START Data extract
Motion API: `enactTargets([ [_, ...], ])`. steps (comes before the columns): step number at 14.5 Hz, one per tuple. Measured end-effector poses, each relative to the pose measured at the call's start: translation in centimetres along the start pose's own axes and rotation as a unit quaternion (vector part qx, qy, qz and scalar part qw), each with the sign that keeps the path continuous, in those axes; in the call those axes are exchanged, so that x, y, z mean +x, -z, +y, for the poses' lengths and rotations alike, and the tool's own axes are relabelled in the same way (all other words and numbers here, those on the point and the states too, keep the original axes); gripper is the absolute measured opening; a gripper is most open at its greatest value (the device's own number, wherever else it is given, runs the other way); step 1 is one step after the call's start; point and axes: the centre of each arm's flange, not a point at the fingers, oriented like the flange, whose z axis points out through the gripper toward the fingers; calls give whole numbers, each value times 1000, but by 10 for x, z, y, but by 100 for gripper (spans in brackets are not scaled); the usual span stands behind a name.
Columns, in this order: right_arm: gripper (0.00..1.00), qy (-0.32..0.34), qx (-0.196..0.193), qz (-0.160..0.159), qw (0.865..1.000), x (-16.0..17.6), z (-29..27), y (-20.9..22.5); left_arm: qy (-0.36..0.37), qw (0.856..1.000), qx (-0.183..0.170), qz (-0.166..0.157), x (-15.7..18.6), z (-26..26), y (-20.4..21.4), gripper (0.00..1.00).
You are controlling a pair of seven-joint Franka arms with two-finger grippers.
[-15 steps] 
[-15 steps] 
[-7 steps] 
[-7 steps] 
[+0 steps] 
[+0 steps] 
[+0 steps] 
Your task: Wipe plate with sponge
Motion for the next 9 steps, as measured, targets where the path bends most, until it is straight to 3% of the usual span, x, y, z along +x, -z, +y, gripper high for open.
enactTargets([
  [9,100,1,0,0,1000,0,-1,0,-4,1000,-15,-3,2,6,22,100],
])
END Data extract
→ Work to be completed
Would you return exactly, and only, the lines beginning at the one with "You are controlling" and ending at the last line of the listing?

→ Task result
You are controlling a pair of seven-joint Franka arms with two-finger grippers.
[-15 steps] 
[-15 steps] 
[-7 steps] 
[-7 steps] 
[+0 steps] 
[+0 steps] 
[+0 steps] 
Your task: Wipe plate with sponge
Motion for the next 9 steps, as measured, targets where the path bends most, until it is straight to 3% of the usual span, x, y, z along +x, -z, +y, gripper high for open.
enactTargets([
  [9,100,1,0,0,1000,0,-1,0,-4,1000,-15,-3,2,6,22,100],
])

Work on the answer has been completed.